Freitag erste Tour: Spessart
Gut gefrühstückt fuhren wir gen Süden in Richtung Spessart. Kurzes Stück B 27, dann über kleine Straßen und verwinkelte Dörfer (Steinhaus, Kothen, Züntersbach) nach "Schwarzenfels", um an der gleichnamigen Burg die erste Pause durchzuführen. Durch waldreiches Gebiet und Orte wie Jossa, Burgsinn und Gräfendorf kamen wir nach "Gemünden am Main", wo wir uns direkt am Main ein weiteres Mal die Beine vertraten. Von dort war es nicht mehr weit zu der geplanten Mittagspause, dem Bikertreff "Bayrische Schanz" , gelegen auf 514 m. Uriges Waldlokal mit deftigen bayerischen Spezialitäten, auch Anlaufpunkt von vielen Fahrradbikern. Nach dieser ausgiebigen Pause rollten wir wieder gen Norden nach "Steinau an der Strasse" (der Ort heißt wirklich so) zum Tanken, um mit gefülltem Tank über Hauswurz, Hosenfeld nach "Bad Salzschlirf" zu kommen. Im "Kulturkessel"gab es noch einmal Kaffee und Kuchen. Das wir dort mit 22 Personen die Terrasse stürmten, war für die Bedienung auch etwas ungewöhnliches, aber jeder hat etwas bekommen. Die letzte Etappe war dann ein Kinderspiel. Über Schlitz und Unter-Schwarz kamen wir nach Burghaun an die Avia-Tanke, um die Maschinen für die nächste Tour am darauffolgendem Tag aufzutanken. Länge der Tour: 253 km
Samstag zweite Tour: Rhön
Auch der zweite Tag bescherte uns Wärme und Sonnenschein. Gut gelaunt starteten wir unsere Maschinen um erst einmal nach Norden in die Kalibergbauregion Philippsthal / Heringen an der Werra zu gelangen. Erster Stopp war in Unterbreizbach am "Mount Kali", ein riesiger Berg vom Kali-Abbau unter Tage, echt sehenswert ! Von diesem markanten Punkt fuhren wir zum "Grenzmahnmal Bodesruh", einem Aussichtsturm der 1963 als Mahnmal zur Teilung Deutschlands in unmittelbarer Grenznähe errichtet wurde. Den Aufstieg auf die 17 m hohe Plattform und den tollen Ausblick sollte man sich nicht entgehen lassen. Nach diesem geschichtsträchtigen Ausflug in die Vergangenheit ging es weiter zur Mittagspause in die "Turmuhrenklause" in "Oepfershausen", wobei wir Orte wie Berka, Frauensee, Tiefenort und Dermbach durchstreiften. Wenn man nicht ungefähr weiss, wo die Lokalität liegt, wird man sie auch kaum finden.
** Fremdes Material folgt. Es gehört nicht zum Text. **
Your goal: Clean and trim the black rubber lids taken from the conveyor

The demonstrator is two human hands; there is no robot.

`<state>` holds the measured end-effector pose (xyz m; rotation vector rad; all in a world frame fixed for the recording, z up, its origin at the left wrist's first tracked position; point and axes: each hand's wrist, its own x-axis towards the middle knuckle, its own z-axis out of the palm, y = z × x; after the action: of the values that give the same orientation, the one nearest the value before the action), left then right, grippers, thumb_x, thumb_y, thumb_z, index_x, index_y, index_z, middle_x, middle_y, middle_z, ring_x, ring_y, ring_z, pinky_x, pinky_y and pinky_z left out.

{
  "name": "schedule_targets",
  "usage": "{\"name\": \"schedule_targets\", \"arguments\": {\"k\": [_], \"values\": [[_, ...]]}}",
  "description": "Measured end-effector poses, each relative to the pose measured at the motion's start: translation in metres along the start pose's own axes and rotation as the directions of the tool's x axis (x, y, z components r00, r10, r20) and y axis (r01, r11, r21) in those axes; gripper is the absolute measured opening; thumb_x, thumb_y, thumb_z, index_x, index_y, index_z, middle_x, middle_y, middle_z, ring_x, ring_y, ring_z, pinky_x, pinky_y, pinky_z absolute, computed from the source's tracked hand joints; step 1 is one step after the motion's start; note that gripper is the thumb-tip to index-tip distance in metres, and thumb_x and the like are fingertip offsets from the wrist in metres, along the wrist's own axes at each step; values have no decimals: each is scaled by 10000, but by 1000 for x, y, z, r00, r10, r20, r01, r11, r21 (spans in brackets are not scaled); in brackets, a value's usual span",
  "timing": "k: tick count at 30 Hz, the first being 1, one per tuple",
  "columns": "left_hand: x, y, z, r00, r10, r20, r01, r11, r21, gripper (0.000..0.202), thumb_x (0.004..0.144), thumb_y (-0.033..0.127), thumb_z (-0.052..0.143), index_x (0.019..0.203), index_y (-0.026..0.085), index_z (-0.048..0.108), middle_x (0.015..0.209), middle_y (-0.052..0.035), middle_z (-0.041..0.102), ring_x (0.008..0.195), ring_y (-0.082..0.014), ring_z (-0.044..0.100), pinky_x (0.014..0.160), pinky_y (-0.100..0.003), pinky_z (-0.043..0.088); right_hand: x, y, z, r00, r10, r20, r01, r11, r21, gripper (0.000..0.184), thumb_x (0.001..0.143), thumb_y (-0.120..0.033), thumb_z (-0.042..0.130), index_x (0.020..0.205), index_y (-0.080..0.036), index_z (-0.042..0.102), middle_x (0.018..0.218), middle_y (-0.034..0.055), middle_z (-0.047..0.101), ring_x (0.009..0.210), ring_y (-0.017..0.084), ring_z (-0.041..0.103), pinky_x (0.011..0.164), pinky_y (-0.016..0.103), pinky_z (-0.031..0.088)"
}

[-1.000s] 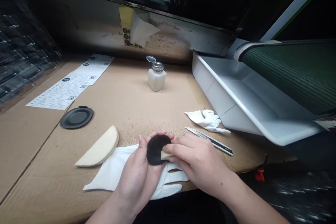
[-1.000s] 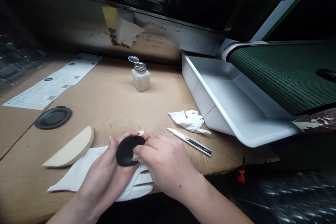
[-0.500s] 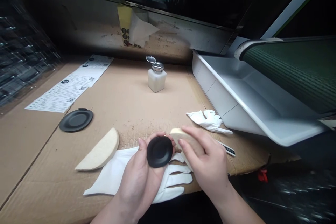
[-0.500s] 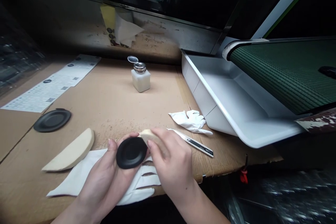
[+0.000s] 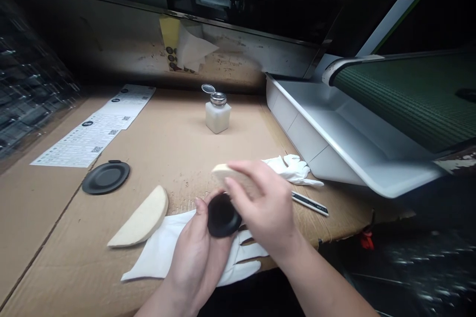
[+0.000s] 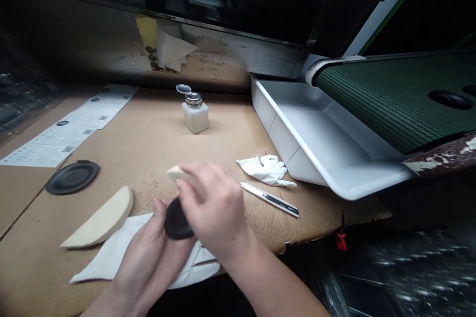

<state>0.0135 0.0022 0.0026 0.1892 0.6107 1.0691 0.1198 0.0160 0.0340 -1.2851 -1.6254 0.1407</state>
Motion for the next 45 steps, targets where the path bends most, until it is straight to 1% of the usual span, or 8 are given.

Zwei Kilometer abseits der Hauptstrasse oben an einem Berghang wunderschön ruhig gelegen. Nach Einnahme von kleinen Snaks war dann in Fladungen wieder ein Tankstopp angesagt. Dort war es mittlerweile so heiß, das jemand die Hose runter ließ, um etwas frische Luft an seine verschwitzten Beine zu bekommen. Letzter Pausenstopp war zum Abschluß die 950 m hohe "Wasserkuppe". Was dort oben für ein Trubel war, kann man gar nicht beschreiben. Alles war dort oben vertreten, Moppeds, Radler und Familien mit Kindern, es war einfach nur " v o l l" !!! Nach einer Stunde Aufenthalt rollten wir auf ziemlich direktem Weg zum Quartier zurück, da aus Südosten dunkle, schwarze Wolken mit Blitz und Donner sich der Wasserkuppe näherten und auch einige Tropfen schon den Weg zur Erde fanden. In Burghaun wurden die Machinen dann wieder für die Rückfahrt vollgetankt. Länge der Tour: 250 km
Auf beiden Touren standen überwiegend Landstraßen und kleinere Nebenstrecken im Tourenprogramm. Das an allen 3 Abenden reichlich flüssiges (Bier, Wein, Kurze) in die Kehlen der ausgehungerten Mopedfahrer verschwand, braucht man eigentlich nicht erwähnen. Es war wieder ein rundum gelungenes tolles Wochenende, wobei die kleinen "Hausrunden" der Wirtsleute genau dort hineinpassten.
Fazit: Beide Regionen, Spessart und Rhön, sind ideale Bikerreviere mit unendlich vielen Kurven und Sehenswürdigeiten !!